09:03 – Costco run and dinner with Mary and Paul yesterday. They were telling us about their experiences judging elementary school science fair projects. Ordinarily, they’re volunteer judges for middle- and high-school science fair projects, but this time their schedules didn’t allow that so they ended up judging the elementary school projects. They said the projects ran the usual gamut. Some were good science but mediocre presentation, some the reverse and a couple were both good science and good presentation. They and the other judges had to rank the top five projects, which will go on to the next level. Apparently, the top three or four were pretty easy to rank, with numbers four and five less so. Of course, all the kids got a certificate for participating.
While I was making up the Kastle-Meyer reagent over the weekend, I thought about Albert Einstein’s famous definition of insanity as doing the same thing over and over and expecting different results. Einstein was obviously a physicist, not a chemist.
Any working chemist who does the same thing over and over expects different results, at least occasionally. You might do the same synthesis nine times in a row with perfect results each time, high yield and a nice pure product. Then, the tenth time you do the synthesis—nothing different, you understand; the same chemicals, the same equipment, the same working environment, the same everything—you might get a pathetic yield or a tarry mess in the reaction vessel. Or both.

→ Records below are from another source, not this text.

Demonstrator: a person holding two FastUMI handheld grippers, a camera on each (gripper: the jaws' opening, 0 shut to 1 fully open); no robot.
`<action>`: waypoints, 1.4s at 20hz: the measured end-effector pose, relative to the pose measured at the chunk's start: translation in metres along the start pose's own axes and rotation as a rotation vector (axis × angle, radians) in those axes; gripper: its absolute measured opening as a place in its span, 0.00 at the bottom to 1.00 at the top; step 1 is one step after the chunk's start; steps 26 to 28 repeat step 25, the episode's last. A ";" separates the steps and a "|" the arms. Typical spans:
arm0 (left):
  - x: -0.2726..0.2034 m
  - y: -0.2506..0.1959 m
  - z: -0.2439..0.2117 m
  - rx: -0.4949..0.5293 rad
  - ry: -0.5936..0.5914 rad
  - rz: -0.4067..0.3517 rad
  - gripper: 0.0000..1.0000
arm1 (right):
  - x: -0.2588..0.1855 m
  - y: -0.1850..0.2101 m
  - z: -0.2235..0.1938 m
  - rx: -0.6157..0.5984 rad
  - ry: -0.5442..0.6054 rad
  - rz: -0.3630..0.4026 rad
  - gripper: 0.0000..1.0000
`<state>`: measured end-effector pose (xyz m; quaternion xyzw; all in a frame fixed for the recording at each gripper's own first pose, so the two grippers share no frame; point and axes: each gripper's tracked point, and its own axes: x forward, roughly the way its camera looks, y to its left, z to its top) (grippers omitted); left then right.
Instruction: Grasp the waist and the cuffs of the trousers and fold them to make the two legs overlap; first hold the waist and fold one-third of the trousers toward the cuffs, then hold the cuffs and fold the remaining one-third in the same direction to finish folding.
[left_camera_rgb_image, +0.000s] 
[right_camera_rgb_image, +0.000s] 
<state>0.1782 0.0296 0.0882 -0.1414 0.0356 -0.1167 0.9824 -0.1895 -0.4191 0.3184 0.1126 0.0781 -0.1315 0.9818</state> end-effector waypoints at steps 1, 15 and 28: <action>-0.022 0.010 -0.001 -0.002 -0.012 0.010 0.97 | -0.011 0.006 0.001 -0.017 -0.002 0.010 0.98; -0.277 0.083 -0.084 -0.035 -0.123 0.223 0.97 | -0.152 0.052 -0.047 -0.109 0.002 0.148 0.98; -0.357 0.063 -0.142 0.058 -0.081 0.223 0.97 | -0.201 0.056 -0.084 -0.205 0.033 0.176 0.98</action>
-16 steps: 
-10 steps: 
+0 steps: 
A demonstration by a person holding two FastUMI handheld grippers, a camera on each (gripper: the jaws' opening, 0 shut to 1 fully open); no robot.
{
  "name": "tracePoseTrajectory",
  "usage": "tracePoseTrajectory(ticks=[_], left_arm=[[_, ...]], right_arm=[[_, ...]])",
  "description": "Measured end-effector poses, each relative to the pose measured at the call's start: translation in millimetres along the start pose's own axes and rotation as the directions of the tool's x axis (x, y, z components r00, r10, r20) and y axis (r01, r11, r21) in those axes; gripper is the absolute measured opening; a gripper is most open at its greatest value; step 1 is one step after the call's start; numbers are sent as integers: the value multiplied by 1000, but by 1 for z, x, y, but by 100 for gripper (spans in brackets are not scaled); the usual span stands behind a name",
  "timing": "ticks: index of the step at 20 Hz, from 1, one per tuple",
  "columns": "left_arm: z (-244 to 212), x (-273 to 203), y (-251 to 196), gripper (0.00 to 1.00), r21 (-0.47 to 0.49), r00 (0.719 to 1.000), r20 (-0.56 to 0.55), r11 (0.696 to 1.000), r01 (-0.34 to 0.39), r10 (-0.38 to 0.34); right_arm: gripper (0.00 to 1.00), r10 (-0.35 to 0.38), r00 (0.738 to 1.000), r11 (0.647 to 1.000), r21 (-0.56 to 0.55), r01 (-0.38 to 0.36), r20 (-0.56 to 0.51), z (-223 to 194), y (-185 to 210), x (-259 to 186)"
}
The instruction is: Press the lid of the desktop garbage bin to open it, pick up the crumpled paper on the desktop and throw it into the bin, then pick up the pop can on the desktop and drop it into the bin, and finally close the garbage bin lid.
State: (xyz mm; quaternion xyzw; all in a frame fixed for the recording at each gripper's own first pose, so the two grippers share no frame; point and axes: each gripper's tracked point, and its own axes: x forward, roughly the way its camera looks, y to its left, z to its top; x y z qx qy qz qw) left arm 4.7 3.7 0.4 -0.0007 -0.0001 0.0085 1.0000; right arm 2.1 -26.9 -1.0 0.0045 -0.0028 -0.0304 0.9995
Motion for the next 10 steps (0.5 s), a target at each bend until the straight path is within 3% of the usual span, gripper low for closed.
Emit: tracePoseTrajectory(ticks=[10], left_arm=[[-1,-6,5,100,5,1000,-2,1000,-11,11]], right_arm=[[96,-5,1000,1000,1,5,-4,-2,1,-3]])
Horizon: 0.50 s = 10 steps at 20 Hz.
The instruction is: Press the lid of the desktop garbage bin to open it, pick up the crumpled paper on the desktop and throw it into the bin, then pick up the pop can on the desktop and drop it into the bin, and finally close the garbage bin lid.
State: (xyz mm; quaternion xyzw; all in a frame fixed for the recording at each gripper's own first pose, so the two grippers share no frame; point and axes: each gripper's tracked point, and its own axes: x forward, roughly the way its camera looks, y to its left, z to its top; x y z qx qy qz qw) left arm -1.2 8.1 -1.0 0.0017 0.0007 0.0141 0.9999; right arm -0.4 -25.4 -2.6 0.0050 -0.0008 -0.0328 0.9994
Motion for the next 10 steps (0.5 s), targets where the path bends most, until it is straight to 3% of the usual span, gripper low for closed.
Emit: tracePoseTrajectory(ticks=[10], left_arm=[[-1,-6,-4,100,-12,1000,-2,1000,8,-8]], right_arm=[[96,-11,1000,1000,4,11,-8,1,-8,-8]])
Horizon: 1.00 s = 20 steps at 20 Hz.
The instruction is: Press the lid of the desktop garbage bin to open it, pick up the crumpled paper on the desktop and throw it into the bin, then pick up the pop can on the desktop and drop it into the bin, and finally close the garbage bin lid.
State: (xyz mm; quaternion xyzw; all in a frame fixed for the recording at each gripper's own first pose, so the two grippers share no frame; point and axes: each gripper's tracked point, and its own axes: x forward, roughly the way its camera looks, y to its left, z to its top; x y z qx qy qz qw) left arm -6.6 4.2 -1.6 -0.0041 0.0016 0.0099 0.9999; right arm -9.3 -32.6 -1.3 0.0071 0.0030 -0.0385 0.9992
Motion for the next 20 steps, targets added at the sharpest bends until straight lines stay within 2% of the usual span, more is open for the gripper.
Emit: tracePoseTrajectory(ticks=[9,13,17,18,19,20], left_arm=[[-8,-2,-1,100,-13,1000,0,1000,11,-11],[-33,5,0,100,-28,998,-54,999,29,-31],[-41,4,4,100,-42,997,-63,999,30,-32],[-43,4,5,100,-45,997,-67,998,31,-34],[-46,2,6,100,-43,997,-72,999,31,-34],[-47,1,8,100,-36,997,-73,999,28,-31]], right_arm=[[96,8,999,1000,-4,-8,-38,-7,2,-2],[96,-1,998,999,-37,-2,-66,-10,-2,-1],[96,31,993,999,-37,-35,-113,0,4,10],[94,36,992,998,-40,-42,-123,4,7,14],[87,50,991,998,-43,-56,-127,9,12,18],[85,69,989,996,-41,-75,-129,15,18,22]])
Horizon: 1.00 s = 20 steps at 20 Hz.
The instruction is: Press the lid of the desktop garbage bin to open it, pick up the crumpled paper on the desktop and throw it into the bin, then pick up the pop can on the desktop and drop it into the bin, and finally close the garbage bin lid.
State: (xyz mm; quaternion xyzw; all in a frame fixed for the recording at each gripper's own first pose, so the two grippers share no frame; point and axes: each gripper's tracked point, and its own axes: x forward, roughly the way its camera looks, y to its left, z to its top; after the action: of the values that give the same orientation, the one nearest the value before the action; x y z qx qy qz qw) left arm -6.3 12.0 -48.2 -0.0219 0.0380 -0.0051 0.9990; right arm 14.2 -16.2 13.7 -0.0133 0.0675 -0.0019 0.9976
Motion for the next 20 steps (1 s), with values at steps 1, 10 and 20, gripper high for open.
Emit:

In fact, there’s an entire discipline devoted to dealing with this problem. It’s called chemical engineering. Getting unexpected results in a lab-scale synthesis is one thing. You’ve wasted some time and (usually) anything from a few dollars’ to a few hundred dollars’ worth of chemicals. But when you scale things up from 1-liter flasks to 100,000-liter reaction vessels in a factory, you can’t afford surprises. Ultimately, that’s what chemical engineering is about. Scaling things up while making sure that things work predictably and properly.